■ Your assignment: Using the records below, find every line that includes "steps" and copy it.
Start of Input material
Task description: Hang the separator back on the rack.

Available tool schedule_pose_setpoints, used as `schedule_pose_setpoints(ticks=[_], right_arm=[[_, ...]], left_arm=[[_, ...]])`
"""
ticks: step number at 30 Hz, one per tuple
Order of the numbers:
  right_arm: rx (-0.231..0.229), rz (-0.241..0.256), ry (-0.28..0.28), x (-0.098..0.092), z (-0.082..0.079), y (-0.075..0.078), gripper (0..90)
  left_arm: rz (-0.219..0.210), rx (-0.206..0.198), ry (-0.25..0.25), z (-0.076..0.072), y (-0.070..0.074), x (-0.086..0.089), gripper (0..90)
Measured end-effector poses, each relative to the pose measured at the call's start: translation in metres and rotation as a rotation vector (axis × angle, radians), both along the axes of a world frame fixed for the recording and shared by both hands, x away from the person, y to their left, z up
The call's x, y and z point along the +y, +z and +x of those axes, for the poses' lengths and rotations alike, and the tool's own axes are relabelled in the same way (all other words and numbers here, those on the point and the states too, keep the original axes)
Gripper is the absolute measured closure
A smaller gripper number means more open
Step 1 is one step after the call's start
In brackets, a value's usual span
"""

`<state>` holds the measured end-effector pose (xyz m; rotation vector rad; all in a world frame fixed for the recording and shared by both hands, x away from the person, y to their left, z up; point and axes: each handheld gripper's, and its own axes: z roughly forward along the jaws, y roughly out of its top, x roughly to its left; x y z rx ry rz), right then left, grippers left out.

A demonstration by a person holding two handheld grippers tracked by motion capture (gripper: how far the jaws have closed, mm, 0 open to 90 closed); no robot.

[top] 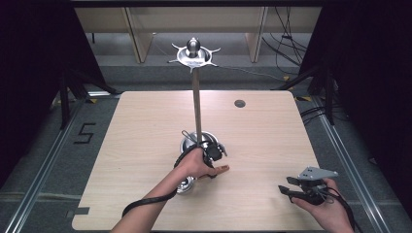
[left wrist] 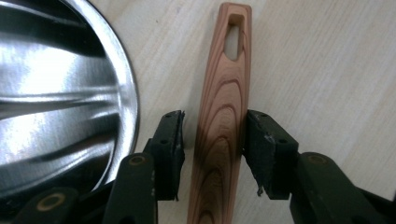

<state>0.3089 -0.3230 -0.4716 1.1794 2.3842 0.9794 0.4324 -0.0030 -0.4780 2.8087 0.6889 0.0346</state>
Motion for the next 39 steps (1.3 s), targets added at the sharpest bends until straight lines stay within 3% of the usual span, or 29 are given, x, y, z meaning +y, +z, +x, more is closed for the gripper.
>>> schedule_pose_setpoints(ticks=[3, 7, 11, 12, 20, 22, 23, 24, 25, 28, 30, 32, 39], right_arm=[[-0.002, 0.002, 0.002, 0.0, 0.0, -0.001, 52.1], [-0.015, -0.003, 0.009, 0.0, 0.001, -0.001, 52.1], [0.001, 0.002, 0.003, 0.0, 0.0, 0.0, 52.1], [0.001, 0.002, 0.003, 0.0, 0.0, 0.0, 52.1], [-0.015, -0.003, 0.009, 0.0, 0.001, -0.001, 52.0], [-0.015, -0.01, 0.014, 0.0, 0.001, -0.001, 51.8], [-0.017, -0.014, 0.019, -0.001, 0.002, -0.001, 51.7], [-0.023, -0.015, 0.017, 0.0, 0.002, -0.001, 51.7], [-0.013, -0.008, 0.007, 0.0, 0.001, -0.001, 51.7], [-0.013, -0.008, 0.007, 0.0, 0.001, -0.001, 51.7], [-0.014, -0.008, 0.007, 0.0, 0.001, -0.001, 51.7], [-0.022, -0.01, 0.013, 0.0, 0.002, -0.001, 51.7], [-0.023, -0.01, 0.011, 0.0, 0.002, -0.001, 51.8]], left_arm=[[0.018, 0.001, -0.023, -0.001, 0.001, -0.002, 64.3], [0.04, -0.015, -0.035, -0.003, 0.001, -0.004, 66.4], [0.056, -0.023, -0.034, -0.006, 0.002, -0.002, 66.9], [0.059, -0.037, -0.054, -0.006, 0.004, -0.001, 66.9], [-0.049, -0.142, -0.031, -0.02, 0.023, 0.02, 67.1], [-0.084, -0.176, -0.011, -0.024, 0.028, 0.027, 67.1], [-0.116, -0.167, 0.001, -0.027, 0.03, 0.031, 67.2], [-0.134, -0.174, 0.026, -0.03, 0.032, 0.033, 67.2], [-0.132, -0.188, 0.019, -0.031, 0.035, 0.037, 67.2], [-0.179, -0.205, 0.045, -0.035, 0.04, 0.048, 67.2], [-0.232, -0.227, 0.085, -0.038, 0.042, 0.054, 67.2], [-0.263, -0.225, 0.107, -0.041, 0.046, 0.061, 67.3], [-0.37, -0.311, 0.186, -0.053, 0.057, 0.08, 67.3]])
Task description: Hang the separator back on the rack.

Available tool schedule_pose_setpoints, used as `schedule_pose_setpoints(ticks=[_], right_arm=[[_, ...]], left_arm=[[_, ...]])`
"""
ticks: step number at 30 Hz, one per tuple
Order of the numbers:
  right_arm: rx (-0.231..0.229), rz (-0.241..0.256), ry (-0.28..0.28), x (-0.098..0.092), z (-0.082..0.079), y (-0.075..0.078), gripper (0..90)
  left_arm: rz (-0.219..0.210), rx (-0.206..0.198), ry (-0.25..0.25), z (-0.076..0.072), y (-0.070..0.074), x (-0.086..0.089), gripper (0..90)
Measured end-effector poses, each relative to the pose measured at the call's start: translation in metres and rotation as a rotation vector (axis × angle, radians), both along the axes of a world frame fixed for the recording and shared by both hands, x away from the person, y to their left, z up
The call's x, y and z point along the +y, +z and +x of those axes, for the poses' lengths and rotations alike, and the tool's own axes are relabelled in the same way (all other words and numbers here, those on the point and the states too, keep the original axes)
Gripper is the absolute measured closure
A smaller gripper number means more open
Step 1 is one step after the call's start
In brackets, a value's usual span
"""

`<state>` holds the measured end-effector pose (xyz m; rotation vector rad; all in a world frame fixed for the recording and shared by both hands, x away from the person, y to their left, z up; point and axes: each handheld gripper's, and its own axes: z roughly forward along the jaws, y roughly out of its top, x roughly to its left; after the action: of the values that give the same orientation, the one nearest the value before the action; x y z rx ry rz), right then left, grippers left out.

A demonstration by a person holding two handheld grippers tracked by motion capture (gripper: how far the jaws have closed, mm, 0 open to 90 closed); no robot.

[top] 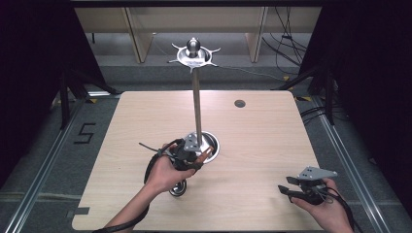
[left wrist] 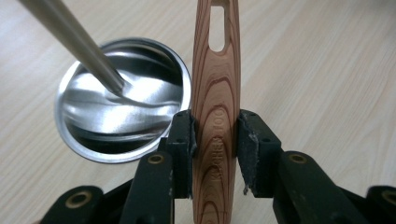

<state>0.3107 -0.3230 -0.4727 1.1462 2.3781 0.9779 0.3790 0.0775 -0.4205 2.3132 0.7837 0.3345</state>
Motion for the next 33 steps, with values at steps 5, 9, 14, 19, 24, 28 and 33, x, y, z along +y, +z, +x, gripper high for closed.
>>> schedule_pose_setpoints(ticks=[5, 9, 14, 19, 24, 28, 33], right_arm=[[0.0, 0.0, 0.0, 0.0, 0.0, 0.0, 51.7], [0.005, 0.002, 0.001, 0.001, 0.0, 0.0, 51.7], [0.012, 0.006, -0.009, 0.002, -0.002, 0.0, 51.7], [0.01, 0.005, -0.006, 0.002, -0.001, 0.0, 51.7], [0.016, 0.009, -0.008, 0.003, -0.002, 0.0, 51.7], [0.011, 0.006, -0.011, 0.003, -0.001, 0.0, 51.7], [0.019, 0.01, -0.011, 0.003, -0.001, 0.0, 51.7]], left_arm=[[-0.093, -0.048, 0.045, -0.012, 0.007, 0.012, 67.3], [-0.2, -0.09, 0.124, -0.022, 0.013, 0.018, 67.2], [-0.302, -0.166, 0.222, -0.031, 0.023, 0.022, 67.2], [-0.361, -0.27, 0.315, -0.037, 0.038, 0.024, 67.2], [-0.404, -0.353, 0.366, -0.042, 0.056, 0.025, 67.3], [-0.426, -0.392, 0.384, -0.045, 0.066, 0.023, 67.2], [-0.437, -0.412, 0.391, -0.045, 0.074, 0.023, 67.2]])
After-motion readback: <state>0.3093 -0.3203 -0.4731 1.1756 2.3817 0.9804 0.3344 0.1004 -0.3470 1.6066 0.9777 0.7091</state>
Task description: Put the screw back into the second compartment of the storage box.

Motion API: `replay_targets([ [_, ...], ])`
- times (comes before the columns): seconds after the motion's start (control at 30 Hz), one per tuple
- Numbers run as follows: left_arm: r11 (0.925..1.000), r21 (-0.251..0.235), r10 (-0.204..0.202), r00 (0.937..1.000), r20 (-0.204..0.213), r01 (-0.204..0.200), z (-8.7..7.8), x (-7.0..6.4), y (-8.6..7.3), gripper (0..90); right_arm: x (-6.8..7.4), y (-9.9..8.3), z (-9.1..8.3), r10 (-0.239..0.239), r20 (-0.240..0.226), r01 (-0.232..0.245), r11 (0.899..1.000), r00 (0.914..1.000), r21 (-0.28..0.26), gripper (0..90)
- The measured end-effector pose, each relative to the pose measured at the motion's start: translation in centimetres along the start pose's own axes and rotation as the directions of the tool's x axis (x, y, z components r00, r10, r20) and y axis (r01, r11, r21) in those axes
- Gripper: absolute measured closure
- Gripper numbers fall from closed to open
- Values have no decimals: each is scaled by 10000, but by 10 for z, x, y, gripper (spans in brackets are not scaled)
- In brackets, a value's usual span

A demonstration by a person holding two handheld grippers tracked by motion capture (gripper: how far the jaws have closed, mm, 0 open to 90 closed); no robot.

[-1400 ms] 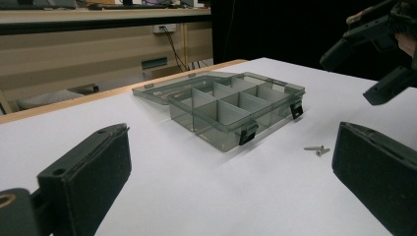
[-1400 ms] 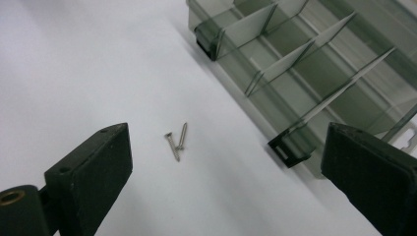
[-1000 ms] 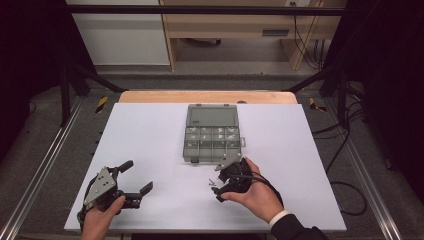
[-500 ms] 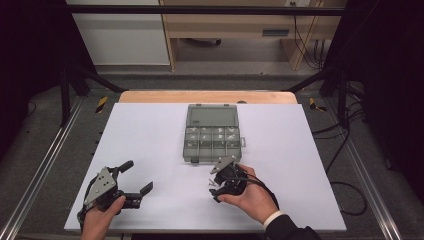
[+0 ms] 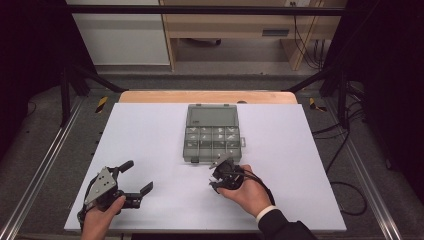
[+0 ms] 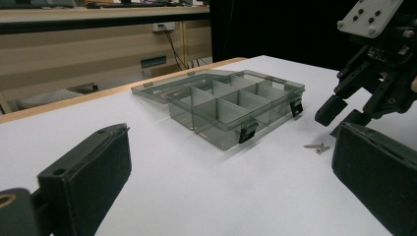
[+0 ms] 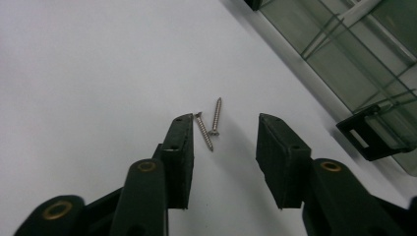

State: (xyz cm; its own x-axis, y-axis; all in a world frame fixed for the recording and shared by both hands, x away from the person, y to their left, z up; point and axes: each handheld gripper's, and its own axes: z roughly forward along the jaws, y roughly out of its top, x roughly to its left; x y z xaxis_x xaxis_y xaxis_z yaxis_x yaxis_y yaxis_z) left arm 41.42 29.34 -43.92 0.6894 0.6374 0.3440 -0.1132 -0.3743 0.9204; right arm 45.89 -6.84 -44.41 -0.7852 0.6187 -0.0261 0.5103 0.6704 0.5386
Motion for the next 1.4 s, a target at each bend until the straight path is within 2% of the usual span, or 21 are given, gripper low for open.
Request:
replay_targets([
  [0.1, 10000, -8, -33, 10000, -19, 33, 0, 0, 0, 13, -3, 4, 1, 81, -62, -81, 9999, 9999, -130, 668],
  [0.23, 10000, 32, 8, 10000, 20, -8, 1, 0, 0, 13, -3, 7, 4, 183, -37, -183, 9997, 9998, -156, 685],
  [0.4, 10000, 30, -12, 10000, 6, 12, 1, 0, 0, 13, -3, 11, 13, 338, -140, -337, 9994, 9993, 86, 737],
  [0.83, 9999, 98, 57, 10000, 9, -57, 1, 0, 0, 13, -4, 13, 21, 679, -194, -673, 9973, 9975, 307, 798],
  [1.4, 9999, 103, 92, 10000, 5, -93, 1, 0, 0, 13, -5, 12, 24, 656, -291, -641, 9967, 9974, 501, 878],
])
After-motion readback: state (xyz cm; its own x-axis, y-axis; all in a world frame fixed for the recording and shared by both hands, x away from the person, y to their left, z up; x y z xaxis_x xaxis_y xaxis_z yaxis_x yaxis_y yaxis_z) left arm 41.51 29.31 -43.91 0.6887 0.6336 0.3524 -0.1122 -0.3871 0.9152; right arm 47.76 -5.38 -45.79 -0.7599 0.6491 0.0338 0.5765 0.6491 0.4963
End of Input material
■ The completed task:
Motion for the next 39 steps (1.3 s), targets added at the sharpest bends until straight lines stay within 3% of the usual span, or 29 are given, x, y, z meaning +y, +z, +x, more is closed for the gripper.
Motion for the next 33 steps, with values at steps 5, 9, 14, 19, 24, 28 and 33, x, y, z along +y, +z, +x, gripper high for closed.

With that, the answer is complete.